» **Your instructions**
The answer must be an exact copy of the lines from the one holding "find the white" through the final line of the entries, and nothing else.

:::

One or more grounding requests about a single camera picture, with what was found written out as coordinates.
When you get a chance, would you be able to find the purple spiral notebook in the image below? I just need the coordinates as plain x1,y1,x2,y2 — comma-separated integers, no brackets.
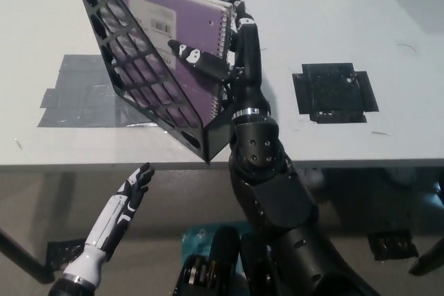
95,0,234,130

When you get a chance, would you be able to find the black lattice magazine stand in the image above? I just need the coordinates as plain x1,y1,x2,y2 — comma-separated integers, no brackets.
69,0,237,165

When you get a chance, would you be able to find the grey tape patch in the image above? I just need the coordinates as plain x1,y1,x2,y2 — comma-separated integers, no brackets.
37,53,167,129

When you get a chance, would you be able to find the black table leg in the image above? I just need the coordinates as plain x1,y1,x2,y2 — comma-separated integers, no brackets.
0,228,56,284
408,238,444,276

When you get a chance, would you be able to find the black floor tape patch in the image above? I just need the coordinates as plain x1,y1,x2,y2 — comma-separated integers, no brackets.
367,229,419,261
46,238,87,272

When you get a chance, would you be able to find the black square tape patch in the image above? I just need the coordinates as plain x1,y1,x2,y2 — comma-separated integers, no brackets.
291,62,379,124

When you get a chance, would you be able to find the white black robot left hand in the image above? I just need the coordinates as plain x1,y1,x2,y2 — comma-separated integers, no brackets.
61,162,155,281

:::

» **Answer to this exercise**
When you get a chance, would you be able to find the white black robot left hand in the image above? I just need the coordinates as plain x1,y1,x2,y2 — comma-separated integers, no brackets.
61,162,155,281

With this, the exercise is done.